"Di sini kepercayaan itu masih kuat, meski secara logika hampir tak mungkin," tutur Gde Nesa Wibawa, pemuda Dusun Beji. "Kalau sampai ke sini dikhawatirkan dewi yang di sini diambil. Jadi otomatis panen di sini tidak berhasil," tambahnya.
Itulah sebabnya, kalau rute pelancongan bukaka celeng melewati Pura Beji, warga Dusun Beji akan mati-matian menghalaunya. Bahkan, pernah sampai terjadi "perang batu" hingga darah pun mengucur dari tubuh para pengusung.
"Jadi dihalau biar dari Timur langsung ke Barat, tidak ke Utara (ke Dusun Beji, Red). Sampai sekarang juga begitu, bahkan dijaga polisi," jelas Wibawa.
Sebaliknya, warga Sangsit di luar Dusun Beji justru sangat mengharapkan kedatangan si bukaka celeng.
"Kepercayaannya, kalau bukaka itu sampai masuk ke sawah seseorang, walaupun padi itu diinjak-injak, nanti hasilnya akan luar biasa. Itu sudah berulang kali terjadi demikian, sehingga sekarang menjadi keyakinan para petani. Sekarang kalau ada upacara ngusabha bukaka, (mereka) berharap (sawah mereka) dilewati. Istilahnya, Dong bethara nyidaang jeng meriki betharane margi, dimohon pada beliau supaya lewat sawahnya," jelas I Made Pasek, kasie Kebudayaan Depdikbud Kab. Buleleng.
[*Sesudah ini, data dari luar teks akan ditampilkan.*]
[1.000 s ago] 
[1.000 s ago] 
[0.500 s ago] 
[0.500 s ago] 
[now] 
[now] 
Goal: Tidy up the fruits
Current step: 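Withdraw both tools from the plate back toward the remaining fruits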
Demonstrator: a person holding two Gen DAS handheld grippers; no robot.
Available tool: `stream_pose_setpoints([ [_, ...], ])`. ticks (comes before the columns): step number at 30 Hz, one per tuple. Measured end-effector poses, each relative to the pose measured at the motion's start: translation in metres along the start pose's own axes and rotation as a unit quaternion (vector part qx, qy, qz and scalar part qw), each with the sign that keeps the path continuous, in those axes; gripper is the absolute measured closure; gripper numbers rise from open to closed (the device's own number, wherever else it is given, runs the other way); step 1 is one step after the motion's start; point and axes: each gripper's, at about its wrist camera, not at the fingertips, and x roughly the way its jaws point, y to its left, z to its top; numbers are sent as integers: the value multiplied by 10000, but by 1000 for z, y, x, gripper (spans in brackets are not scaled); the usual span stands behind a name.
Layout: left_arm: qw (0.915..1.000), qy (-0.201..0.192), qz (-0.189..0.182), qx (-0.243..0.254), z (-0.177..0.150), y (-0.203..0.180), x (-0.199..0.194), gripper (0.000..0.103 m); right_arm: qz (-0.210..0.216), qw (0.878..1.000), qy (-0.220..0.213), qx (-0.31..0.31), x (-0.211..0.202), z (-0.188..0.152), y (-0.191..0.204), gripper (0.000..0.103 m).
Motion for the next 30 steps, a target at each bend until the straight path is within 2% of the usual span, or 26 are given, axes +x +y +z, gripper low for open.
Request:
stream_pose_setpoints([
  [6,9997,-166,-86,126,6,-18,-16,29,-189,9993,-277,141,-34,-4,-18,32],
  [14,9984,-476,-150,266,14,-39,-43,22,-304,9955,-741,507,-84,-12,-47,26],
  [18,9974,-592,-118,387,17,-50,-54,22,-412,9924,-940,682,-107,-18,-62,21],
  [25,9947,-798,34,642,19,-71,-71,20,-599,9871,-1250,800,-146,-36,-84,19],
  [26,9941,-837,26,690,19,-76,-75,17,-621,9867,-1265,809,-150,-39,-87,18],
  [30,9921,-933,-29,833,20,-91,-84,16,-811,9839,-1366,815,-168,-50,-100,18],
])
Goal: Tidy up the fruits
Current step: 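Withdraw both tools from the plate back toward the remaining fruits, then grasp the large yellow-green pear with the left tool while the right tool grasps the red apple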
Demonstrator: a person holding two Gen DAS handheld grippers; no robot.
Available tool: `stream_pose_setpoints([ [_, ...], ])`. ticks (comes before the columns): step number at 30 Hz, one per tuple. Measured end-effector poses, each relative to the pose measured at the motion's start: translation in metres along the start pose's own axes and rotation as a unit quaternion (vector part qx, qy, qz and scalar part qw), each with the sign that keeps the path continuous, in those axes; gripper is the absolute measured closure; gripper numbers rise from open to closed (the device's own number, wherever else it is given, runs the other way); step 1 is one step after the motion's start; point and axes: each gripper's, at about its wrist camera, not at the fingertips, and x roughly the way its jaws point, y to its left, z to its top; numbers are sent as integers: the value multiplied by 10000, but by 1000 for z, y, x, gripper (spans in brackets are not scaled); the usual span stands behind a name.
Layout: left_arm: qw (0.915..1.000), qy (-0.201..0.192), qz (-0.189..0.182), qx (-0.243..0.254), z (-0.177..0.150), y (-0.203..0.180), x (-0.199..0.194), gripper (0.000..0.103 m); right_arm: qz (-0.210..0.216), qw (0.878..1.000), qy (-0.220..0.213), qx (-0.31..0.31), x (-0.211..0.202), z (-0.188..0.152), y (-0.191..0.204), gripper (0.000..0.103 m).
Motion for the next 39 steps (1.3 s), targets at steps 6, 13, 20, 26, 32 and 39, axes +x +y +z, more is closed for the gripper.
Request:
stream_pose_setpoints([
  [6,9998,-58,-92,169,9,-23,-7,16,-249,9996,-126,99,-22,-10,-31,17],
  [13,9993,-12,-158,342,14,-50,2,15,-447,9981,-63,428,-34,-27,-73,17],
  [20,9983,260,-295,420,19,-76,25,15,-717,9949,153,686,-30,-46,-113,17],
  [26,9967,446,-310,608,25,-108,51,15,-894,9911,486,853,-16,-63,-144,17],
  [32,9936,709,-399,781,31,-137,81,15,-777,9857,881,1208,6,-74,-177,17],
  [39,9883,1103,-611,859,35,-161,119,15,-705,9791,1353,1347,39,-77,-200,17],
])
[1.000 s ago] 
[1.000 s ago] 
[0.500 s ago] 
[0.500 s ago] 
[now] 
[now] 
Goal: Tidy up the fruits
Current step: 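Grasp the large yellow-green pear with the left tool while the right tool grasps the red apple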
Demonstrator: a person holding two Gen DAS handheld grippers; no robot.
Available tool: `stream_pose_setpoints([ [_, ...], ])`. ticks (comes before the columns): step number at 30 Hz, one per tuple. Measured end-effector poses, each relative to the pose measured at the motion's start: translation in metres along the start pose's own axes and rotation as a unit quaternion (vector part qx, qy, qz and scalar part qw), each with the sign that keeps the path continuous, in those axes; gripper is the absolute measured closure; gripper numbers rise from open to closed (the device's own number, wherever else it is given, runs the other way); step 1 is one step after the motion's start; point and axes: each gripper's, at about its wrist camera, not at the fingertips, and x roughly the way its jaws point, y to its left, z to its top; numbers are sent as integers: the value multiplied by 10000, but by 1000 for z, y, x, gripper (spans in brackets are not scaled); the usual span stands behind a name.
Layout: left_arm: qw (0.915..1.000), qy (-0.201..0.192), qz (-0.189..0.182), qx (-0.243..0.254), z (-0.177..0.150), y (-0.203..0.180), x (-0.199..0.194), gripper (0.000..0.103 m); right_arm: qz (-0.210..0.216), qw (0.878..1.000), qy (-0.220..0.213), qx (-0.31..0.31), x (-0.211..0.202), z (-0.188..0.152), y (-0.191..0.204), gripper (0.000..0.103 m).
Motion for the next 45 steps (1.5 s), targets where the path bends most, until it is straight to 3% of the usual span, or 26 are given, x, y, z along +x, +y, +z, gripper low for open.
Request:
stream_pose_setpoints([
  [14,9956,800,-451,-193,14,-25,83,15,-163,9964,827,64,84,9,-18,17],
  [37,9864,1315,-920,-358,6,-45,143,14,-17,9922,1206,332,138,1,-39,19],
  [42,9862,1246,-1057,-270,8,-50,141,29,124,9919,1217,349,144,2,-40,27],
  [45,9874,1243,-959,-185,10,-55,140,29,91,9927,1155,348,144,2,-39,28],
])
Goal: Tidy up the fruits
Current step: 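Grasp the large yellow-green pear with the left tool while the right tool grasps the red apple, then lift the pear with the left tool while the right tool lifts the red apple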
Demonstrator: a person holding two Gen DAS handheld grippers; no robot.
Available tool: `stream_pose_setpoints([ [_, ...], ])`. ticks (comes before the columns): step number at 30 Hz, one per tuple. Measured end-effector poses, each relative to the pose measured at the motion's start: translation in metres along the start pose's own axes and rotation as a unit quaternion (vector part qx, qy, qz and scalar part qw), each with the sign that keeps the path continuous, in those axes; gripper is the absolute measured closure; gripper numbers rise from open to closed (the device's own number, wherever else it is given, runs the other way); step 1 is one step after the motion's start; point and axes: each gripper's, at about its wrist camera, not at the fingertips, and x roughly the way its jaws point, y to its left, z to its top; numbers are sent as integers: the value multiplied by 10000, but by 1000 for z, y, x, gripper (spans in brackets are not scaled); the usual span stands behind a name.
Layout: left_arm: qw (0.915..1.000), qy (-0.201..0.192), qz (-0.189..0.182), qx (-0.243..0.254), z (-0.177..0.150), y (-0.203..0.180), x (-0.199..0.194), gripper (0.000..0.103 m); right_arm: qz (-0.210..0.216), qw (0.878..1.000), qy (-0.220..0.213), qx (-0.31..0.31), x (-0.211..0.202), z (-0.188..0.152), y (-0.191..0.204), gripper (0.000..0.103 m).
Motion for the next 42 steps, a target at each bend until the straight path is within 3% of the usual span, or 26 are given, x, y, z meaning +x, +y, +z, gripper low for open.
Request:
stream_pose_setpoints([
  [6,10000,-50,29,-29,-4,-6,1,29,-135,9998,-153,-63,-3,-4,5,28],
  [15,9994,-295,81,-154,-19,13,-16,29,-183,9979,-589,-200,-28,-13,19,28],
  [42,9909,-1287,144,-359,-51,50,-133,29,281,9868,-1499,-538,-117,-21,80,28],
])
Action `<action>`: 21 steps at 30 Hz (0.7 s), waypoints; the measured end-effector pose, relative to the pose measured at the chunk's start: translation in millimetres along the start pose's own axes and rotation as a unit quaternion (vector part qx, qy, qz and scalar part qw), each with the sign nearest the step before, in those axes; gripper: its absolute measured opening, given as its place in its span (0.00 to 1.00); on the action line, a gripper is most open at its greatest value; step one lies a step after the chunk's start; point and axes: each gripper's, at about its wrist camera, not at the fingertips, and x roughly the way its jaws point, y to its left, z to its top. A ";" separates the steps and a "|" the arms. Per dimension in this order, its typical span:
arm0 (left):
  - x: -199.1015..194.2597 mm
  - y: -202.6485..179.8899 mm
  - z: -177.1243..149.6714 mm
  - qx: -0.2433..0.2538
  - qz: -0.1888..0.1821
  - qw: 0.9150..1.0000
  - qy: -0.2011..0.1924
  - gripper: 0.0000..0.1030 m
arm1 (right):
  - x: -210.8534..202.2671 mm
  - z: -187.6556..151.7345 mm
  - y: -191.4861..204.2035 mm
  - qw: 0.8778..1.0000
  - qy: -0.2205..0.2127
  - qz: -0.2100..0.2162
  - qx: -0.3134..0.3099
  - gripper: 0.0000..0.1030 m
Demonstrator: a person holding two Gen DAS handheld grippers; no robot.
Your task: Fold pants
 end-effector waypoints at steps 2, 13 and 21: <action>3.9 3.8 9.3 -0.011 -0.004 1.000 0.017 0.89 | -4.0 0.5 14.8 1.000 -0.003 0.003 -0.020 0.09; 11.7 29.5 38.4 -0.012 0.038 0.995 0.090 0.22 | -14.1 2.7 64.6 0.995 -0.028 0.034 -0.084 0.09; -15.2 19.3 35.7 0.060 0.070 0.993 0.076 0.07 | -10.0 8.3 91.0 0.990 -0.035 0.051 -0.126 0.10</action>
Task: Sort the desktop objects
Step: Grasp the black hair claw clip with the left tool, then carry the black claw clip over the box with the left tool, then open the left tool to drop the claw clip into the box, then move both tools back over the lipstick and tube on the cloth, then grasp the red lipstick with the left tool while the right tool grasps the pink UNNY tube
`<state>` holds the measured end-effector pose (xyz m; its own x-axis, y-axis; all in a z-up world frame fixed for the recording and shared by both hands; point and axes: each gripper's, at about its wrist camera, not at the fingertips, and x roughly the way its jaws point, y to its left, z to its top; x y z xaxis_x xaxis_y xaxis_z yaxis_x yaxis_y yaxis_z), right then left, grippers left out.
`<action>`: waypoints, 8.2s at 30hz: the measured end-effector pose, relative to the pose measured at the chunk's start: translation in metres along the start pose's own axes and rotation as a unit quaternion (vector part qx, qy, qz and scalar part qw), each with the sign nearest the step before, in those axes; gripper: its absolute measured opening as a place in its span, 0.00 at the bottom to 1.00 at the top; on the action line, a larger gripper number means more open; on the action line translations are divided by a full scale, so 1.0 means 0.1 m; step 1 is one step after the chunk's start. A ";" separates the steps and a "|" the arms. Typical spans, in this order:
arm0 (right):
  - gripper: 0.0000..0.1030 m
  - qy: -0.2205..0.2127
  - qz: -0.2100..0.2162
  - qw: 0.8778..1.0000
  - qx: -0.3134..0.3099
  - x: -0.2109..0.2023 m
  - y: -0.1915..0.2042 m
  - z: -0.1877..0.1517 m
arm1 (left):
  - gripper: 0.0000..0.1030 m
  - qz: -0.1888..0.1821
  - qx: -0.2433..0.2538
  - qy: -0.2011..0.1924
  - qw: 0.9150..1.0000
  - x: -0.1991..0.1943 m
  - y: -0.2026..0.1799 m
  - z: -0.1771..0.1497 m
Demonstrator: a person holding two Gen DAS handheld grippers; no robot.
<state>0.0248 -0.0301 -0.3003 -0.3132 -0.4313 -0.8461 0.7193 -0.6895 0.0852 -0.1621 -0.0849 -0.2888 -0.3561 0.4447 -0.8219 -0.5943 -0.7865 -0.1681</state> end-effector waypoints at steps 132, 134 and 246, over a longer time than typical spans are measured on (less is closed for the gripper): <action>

Ayam perjaka babi berjambul
Persiapan upacara ngusabha bukaka memerlukan waktu beberapa hari. Yang perlu dilakukan dalam persiapan di antaranya melasthi (penyudan) di segara (pantai), mengambil air suci di empelan (mata air), serta minta restu di pura segara dan beberapa pura subak.
Suasana magis mulai terasa tiga hari menjelang hari "H" upacara. Saat itu para pemandu ngusabha melakukan upacara menuntun. Mereka mencari tahu pada sang batara rute yang bakal dilaluinya selama prosesi perarakan berlangsung.
Lalu, sehari sebelum pelaksanaan, sarana upacara utama berupa babi panggang mulai disiapkan.
Pada ngusabha bukaka celeng, babinya cuma dipanggang sebelah (matang sebelah). Menurut Ketut Suprana, warga Desa Sangsit, pemanggangan separuh tubuh ini merupakan perlambang kehidupan manusia yang berlangsung di atas subha dan asubha karma (perbuatan baik dan buruk).
Bagian yang matang melambangkan kebaikan dan yang mentah keburukan. Namun, untuk bukaka siap, ayam dipanggang merata. Pemanggangan hanya penerusan tradisi belaka, tanpa ada yang mengetahui makna dan tujuannya.